Sequences related to HCoV-229E have been detected in captive alpacas and dromedary camels which may form an intermediate host for the virus. However, the viruses natural host is likely to be hipposiderid bats in Africa and these populations show much greater viral diversity than those from camelids. The spike genes of all HCoV-229E and camelid-associated 229E viruses contain deletions as compared to bat-associated viruses, which may have played a role in host switching. All 229E viruses from camels and all strains from bats also contain an additional gene (ORF 8) downstream of the nucleocapsid gene. Nucleocapsid proteins (nucleoproteins) are phosphoproteins that are capable of binding to helix and have flexible structure of viral genomic RNA. Nucleoprotein plays an important role in virion structure, replication and transcription of coronaviruses, as it localizes in both the replication/ transcriptional region of the coronaviruses and the ERGIC region where the virus is collected. It packages the positive strand viral genome RNA into a helical ribonucleocapsid (RNP) and plays a fundamental role during virion assembly through its interactions with the viral genome and membrane protein M. It also plays an important role in enhancing the efficiency of subgenomic viral RNA transcription as well as viral replication (Corman et al, 2018).
REFERENCES
- Chibo and Birch (2006). Analysis of human coronavirus 229E spike and nucleoprotein genes demonstrates genetic drift between chronologically distinct strains. Journal of General Virology, 87, 1203–1208.
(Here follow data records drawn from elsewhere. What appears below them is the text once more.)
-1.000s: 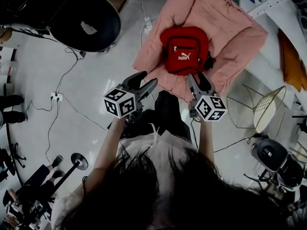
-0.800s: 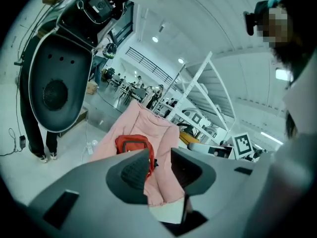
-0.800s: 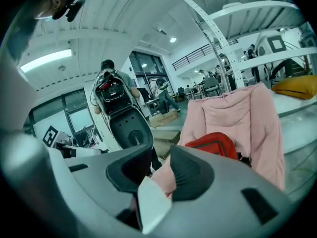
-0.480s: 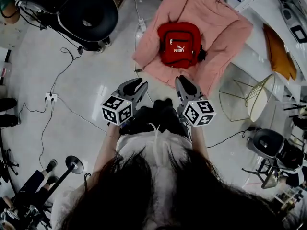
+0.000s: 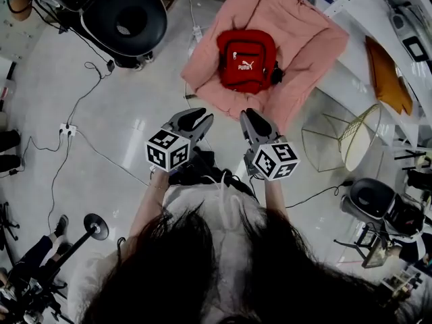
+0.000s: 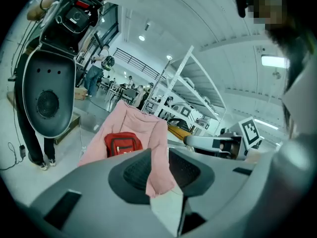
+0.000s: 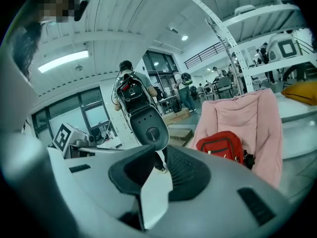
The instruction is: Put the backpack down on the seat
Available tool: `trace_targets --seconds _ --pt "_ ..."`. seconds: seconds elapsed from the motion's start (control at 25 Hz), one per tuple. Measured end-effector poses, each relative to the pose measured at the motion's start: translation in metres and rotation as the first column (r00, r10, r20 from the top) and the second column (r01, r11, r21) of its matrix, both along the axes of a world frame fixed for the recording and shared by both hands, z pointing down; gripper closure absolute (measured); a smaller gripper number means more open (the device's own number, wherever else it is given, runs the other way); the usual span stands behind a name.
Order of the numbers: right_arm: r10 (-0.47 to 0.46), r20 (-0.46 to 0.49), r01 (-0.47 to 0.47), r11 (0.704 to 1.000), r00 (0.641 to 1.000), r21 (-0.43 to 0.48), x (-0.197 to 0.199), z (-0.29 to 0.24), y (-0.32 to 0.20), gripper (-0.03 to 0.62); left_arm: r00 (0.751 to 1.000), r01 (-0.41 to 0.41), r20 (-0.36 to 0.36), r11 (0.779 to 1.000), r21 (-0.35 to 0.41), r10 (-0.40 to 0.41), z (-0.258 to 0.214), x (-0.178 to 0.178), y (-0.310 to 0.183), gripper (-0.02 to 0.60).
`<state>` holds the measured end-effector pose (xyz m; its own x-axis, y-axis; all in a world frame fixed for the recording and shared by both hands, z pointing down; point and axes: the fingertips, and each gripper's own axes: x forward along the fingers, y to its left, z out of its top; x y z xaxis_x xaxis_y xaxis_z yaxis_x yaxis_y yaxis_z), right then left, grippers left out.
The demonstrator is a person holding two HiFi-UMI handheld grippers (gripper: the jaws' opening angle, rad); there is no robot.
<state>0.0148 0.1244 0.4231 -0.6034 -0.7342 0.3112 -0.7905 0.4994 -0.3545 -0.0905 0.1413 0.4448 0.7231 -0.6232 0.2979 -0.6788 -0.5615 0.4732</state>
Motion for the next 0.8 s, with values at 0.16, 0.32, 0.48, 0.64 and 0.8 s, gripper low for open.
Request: trace_targets --seconds 0.16,0.32,0.48,0.64,0.8 --pt "-0.018 0.024 0.017 1.0 1.0 0.013 0.021 -0.008 0.028 0.51 1.0 0.011 0.012 1.0 0.028 -0.011 -0.015 0.024 0.019 0.46" --pt "-0.043 0.039 0.042 0.999 0.998 0.028 0.032 -0.015 0.054 0.51 1.0 0.026 0.014 0.999 0.035 -0.027 -0.025 0.043 0.042 0.46" --pt "-0.073 0.048 0.071 0.997 0.996 0.044 0.051 -0.021 0.079 0.51 0.999 0.043 0.019 0.998 0.045 -0.044 -0.029 0.067 0.065 0.46" --pt "-0.095 0.059 0.091 0.994 0.994 0.063 0.07 -0.026 0.105 0.512 0.998 0.058 0.032 0.997 0.054 -0.06 -0.031 0.09 0.095 0.46" --pt "-0.125 0.062 0.12 0.99 0.99 0.079 0.082 -0.027 0.13 0.513 0.996 0.07 0.044 0.996 0.058 -0.073 -0.03 0.104 0.12 0.46"
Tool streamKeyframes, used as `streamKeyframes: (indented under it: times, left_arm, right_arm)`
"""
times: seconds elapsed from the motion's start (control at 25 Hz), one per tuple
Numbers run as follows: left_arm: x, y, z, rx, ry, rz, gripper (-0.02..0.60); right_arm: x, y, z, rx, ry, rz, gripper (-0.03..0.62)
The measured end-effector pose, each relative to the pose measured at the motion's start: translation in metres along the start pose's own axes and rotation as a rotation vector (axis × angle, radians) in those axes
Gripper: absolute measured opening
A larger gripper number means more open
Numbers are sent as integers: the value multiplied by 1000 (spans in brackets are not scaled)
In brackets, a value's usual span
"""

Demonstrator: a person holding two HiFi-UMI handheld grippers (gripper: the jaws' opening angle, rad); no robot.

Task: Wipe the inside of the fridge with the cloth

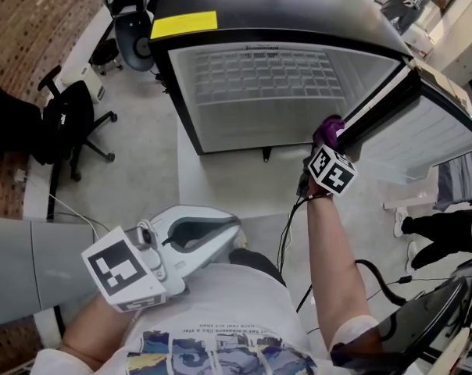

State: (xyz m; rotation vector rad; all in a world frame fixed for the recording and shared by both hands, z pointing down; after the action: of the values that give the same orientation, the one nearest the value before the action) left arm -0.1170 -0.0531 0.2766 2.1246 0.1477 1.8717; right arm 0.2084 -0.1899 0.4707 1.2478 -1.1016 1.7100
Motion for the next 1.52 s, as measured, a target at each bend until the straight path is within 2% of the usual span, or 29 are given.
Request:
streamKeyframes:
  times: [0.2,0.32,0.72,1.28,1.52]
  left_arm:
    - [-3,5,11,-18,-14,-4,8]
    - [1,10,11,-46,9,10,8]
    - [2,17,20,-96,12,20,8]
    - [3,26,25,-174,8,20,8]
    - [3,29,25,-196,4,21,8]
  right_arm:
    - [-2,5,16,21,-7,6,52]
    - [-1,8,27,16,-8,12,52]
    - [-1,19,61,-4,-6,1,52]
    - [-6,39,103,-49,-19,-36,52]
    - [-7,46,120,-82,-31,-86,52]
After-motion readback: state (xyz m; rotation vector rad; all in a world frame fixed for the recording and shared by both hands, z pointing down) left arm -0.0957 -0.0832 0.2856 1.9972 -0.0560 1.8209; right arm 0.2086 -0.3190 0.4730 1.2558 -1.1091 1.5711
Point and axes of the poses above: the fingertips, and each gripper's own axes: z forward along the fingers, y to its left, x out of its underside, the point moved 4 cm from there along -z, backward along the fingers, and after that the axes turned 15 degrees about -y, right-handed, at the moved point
- Corman VM, Muth D, Niemeyer D, Drosten C. Hosts and Sources of Endemic Human Coronaviruses. Adv Virus Res. 2018;100:163-188.
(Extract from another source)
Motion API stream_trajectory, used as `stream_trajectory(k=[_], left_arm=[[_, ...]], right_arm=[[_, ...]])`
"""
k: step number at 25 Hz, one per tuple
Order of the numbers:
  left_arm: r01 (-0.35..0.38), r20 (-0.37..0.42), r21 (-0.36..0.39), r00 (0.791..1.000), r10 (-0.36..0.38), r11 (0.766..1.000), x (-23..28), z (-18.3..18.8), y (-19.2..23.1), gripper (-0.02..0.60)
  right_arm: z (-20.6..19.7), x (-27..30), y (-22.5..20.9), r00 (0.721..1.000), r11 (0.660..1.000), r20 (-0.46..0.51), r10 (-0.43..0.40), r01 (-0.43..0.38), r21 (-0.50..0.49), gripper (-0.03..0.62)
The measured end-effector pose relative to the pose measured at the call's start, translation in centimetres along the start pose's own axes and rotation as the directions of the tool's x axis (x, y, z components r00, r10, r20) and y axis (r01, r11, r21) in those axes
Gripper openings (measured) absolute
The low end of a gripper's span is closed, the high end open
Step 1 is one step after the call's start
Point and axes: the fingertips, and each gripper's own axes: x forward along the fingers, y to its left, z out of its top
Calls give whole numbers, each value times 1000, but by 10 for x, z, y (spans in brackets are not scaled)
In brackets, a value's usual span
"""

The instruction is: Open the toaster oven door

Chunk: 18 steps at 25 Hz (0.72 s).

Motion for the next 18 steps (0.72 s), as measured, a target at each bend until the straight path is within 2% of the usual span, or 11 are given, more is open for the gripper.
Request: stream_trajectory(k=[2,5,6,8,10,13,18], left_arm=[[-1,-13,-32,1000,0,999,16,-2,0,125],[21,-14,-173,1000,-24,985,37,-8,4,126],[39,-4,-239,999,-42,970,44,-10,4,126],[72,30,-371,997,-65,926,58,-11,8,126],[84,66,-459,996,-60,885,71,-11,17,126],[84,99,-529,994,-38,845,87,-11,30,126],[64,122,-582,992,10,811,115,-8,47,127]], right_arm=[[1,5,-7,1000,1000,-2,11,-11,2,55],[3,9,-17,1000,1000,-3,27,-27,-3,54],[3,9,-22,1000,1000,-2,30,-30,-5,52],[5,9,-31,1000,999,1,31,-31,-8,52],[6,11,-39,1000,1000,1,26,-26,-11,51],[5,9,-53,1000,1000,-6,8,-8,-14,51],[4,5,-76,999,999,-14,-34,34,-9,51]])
- Drosten et al. (2003). Identification of a novel coronavirus in patients with severe acute respiratory syndrome. N Engl J Med348, 1967–1976.
- Holmes, K. V. (2001). Coronaviruses. In Fields Virology, 3rd edn, pp. 1187–1203. Edited by B. N. Fields, D. M. Knipe & P. M. Howley. Philadelphia: Lippincott Williams & Wilkins.
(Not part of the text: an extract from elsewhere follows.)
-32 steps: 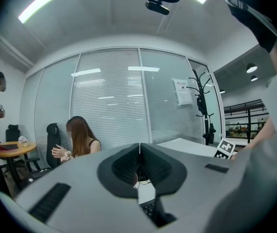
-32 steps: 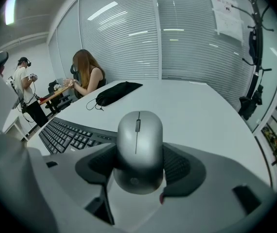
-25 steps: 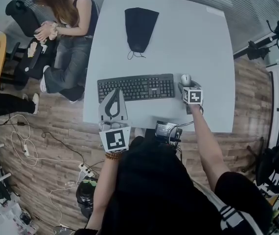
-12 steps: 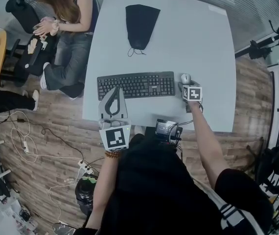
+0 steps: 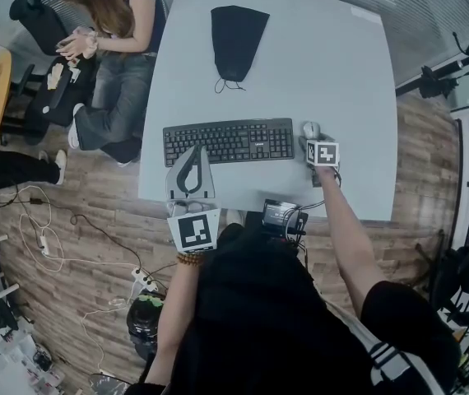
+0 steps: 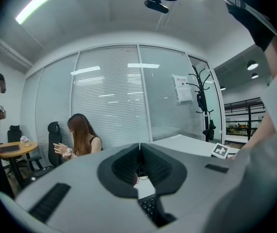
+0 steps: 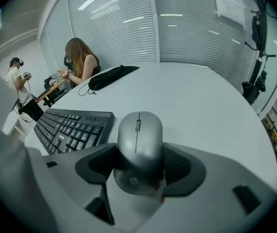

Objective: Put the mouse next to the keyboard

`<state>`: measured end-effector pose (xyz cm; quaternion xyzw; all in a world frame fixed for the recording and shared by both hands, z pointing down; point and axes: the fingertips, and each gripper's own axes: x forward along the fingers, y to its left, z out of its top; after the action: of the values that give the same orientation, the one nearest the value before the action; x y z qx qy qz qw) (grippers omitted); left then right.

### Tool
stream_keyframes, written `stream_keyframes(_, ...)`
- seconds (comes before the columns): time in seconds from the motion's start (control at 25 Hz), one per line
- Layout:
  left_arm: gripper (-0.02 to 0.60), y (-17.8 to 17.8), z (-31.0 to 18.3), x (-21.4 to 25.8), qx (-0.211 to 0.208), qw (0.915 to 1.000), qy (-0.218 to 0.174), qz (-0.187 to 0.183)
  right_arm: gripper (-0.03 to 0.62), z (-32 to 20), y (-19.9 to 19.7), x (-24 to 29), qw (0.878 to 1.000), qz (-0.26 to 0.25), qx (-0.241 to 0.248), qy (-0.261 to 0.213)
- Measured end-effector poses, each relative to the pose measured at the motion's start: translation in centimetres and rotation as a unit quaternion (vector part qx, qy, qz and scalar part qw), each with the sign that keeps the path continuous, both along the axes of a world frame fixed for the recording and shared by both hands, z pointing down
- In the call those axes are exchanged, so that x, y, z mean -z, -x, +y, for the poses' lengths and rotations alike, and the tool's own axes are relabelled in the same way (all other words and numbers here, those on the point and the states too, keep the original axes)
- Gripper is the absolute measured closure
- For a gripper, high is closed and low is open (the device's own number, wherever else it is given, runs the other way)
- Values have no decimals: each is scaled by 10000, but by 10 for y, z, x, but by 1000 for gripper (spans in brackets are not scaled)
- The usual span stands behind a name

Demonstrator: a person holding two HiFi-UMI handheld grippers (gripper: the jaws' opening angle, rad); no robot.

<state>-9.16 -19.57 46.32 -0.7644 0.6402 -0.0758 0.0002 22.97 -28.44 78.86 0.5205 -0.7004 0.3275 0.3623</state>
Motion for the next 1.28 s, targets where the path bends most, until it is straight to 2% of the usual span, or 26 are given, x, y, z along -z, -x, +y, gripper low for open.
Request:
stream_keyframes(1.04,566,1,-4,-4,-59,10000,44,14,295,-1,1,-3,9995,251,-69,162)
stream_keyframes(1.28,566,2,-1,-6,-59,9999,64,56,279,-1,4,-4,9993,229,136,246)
- Hamre D, Procknow JJ. A new virus isolated from the human respiratory tract. Proc Soc Exp Biol Med. 1966;121(1):190-193.
- Lai, M. M. (1990). Coronavirus: organization, replication and expression of genome. Annu Rev Microbiol44, 303–333.
- Woo et al. (2005). Characterization and complete genome sequence of a novel coronavirus, coronavirus HKU1, from patients with pneumonia. J Virol79, 884–895.